(Data records)
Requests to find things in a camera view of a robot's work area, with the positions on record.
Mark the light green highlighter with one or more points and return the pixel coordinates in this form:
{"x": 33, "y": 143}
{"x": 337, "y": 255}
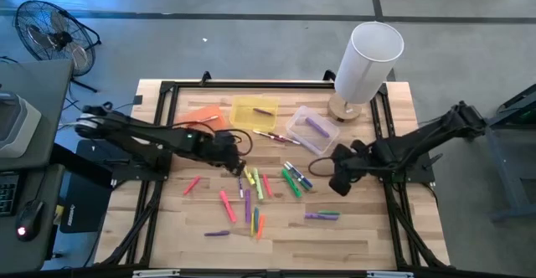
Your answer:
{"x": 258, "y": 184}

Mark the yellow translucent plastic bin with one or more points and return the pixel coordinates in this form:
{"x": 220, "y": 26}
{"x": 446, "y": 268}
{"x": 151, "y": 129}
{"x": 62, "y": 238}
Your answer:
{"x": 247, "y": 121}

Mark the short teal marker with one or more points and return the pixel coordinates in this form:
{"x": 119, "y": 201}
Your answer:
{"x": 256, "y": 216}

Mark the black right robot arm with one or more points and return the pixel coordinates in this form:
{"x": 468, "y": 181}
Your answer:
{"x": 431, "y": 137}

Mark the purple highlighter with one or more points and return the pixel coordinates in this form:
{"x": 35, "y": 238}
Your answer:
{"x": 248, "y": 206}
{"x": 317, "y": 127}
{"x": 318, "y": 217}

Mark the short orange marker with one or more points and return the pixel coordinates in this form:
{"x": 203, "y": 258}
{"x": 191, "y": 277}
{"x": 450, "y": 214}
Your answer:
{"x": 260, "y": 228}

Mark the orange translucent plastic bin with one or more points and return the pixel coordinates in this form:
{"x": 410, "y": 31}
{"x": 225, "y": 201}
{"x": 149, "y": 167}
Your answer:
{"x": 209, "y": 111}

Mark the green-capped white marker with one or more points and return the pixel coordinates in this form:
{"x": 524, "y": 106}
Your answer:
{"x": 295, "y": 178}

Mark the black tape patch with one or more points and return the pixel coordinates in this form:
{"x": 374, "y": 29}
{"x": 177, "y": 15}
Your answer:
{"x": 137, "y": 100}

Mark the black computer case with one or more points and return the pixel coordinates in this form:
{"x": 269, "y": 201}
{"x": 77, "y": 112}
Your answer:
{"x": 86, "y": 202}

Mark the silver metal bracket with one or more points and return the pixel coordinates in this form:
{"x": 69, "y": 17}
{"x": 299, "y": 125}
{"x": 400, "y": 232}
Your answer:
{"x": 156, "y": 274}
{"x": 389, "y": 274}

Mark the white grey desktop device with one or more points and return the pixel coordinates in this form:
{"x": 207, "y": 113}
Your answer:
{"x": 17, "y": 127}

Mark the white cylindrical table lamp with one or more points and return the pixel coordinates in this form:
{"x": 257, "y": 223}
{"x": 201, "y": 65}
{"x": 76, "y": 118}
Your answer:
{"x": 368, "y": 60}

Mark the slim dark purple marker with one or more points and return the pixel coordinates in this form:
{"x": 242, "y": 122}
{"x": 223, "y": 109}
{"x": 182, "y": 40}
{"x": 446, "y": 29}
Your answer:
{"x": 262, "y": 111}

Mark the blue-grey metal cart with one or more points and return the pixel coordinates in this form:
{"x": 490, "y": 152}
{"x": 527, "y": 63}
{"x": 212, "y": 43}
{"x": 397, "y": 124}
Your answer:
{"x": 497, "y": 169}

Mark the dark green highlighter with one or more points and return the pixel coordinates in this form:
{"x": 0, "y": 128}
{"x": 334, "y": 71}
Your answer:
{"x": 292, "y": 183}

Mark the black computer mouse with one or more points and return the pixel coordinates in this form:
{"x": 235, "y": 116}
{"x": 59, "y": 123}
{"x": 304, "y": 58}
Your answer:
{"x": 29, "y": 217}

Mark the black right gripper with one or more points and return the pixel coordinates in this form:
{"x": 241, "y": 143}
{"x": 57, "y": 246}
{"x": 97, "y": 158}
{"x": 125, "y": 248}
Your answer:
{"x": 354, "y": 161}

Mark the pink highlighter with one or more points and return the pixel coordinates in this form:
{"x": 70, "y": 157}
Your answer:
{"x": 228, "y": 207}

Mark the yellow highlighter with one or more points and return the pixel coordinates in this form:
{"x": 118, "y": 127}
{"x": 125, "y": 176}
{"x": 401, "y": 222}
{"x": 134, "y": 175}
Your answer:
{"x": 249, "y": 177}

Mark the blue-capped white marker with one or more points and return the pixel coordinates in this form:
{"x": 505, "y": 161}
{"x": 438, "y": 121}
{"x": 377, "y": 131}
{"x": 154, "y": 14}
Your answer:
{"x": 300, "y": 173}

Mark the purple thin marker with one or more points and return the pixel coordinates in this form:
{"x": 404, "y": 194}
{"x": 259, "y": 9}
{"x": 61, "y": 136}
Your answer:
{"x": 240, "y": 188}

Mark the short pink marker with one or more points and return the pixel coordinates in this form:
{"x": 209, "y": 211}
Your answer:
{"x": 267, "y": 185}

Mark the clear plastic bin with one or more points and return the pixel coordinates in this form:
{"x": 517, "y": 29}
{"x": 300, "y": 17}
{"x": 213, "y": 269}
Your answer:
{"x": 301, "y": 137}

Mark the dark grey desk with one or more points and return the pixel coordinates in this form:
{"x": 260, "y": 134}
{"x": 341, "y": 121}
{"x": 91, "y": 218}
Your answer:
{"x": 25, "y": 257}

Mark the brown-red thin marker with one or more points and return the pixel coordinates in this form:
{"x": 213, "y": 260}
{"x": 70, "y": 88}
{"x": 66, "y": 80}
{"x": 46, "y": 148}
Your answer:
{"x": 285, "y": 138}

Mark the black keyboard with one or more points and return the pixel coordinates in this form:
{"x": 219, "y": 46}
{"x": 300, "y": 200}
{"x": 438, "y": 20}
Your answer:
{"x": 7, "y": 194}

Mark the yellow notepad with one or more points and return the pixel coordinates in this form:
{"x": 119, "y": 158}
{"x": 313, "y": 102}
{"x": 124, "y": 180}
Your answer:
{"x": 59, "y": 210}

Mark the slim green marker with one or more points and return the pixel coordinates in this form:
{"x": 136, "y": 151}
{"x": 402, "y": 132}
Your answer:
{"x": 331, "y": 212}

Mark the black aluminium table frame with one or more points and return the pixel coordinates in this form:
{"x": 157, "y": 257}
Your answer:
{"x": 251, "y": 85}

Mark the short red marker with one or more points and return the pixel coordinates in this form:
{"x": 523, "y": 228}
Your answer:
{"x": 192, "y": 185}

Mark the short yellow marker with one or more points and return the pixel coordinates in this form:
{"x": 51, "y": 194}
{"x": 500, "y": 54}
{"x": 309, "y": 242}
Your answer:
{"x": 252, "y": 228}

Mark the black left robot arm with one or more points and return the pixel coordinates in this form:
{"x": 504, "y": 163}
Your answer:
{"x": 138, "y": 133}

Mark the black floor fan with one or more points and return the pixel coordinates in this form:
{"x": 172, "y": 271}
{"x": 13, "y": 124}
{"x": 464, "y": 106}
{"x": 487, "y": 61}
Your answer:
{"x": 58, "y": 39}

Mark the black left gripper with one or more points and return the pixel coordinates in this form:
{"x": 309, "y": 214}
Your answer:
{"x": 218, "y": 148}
---
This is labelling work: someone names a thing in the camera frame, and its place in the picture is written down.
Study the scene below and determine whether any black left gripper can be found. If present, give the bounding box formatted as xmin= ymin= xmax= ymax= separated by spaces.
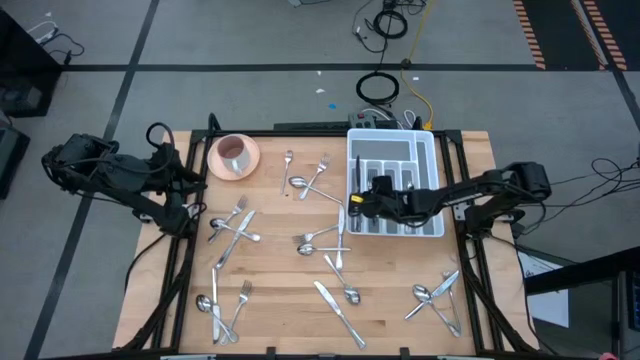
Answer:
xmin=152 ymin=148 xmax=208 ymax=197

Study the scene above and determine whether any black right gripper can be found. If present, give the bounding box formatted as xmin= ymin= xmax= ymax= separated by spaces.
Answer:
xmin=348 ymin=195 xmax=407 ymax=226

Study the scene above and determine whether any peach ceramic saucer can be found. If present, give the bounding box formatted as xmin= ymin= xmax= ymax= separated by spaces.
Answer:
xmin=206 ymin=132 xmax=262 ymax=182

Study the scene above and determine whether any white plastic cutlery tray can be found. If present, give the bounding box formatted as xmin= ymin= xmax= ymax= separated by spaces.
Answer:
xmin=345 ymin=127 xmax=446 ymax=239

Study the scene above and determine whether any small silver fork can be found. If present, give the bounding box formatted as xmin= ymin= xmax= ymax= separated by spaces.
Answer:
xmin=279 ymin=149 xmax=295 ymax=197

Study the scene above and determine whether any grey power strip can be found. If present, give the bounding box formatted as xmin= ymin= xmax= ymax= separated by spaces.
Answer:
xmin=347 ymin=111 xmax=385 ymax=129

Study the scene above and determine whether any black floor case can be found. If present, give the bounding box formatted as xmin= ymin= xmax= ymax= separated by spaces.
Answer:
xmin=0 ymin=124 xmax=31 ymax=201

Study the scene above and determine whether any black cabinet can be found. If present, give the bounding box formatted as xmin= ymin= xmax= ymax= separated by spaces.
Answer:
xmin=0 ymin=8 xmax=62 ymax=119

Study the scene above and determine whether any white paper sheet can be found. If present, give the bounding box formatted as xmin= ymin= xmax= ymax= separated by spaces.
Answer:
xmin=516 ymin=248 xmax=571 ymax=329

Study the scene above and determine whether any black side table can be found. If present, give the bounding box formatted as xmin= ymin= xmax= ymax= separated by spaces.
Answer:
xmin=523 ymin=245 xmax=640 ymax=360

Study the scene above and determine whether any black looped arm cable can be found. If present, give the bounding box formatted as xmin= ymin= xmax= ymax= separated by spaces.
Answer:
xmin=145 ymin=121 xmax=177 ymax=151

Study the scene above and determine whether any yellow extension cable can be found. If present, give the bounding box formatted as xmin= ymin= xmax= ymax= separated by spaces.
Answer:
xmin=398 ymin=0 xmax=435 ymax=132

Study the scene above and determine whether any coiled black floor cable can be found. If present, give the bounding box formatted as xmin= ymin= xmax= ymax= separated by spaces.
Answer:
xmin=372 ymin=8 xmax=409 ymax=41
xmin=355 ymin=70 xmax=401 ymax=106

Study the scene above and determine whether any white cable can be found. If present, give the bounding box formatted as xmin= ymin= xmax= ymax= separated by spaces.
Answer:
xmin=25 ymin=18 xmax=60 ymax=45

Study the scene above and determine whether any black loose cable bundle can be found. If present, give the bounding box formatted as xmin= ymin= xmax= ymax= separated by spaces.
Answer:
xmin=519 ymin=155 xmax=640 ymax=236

**About this exercise**
For the string "slim", filter the data and copy out each line where it occurs.

**Output of the task**
Mark the slim dark purple marker with one or more points and return the pixel coordinates in this form:
Mark the slim green marker with one or more points and return the pixel coordinates in this form:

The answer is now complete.